One thing is certain: a child’s eyes see differently than an adult’s eyes. From my small height, I saw buildings as very large. Now, seeing some of them again, I can’t imagine how I have them so big in my memory, when they are not like that at all. And I wonder: Have they always been like that or have I seen them distortedly? When we start to minimize things, do buildings also shrink? Feelings are so strong, so alive, when you are close, and when you are no longer there, they fade away? Or does nothing fade away, but we, having other worries, let our loves of all kinds fall to the bottom of our soul?

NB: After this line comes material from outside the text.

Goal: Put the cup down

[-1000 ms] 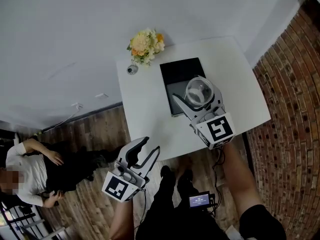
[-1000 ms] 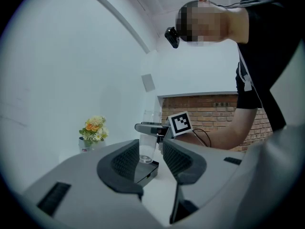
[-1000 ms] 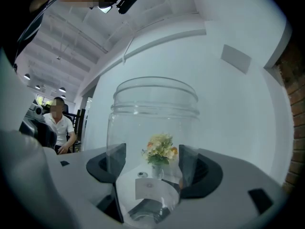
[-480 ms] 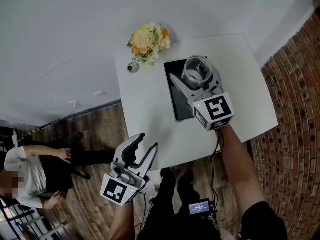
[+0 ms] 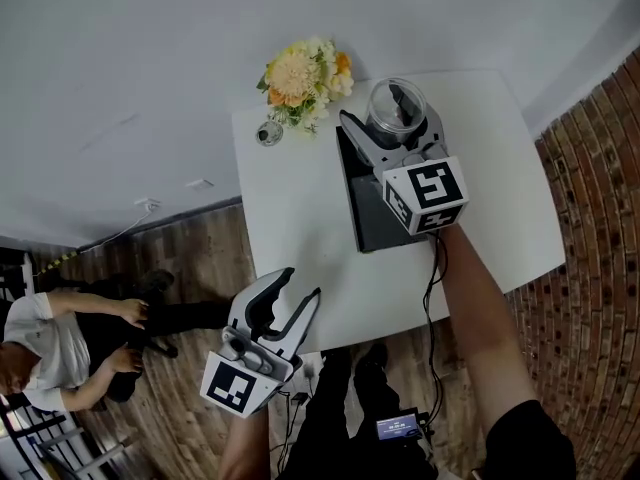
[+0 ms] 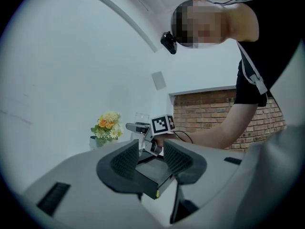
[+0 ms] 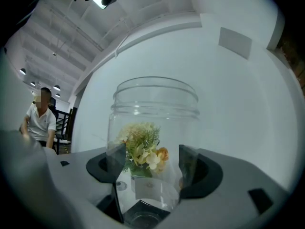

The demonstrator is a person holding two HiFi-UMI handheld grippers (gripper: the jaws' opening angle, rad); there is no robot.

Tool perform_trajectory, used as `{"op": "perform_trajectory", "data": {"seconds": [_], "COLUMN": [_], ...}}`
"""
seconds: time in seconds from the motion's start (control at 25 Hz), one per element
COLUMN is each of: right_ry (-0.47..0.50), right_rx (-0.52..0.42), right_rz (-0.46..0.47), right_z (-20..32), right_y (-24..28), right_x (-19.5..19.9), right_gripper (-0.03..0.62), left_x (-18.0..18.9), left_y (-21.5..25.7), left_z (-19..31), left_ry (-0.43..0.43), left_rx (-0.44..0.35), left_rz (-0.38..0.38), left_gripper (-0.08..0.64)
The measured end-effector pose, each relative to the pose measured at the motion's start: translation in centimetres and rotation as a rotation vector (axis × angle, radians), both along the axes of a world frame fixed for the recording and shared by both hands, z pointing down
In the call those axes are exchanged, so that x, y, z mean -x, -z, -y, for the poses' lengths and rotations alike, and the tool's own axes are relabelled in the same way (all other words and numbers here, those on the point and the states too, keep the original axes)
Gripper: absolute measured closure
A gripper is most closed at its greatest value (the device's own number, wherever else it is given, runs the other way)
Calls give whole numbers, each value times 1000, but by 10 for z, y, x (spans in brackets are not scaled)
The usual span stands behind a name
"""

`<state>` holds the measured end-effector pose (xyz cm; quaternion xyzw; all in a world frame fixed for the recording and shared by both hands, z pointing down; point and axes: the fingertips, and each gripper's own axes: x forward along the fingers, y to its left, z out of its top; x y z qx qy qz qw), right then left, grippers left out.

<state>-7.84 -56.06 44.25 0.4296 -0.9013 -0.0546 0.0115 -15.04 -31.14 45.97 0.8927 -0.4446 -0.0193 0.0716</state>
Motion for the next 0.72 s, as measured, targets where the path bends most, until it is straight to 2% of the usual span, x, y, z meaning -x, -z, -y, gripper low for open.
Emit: {"op": "perform_trajectory", "data": {"seconds": [0.72], "right_ry": [8], "right_rx": [13], "right_rz": [-26], "right_z": [19], "right_y": [-28], "right_x": [12], "right_gripper": [229], "left_x": [7], "left_y": [-11], "left_z": [3], "left_ry": [9], "left_rx": [11], "left_rz": [-9], "left_gripper": [410]}}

I enter the Cathedral, I look up, but I can’t seem to see anything, and I see insistently those at my eye level. I hadn’t seen that they cut down the poplar, I was surprised, and afterwards I only saw its root which was bigger than me. I didn’t see the accident of the siphoner, the one who loaded our siphons, when he died in the ditch, but I saw his body covered in blood. The first dead man covered in blood. Because I pass by with my eyes, I wander everywhere, I only stop for a moment at one thing or another. I look, but I only see a few things. Because I don’t ask myself to see, but to rest in what I see. I think that’s why I don’t like endless descriptions of things: because I want to see only what I want to see and not statistics.
[1] My first novel, from my youth, which I haven’t published yet.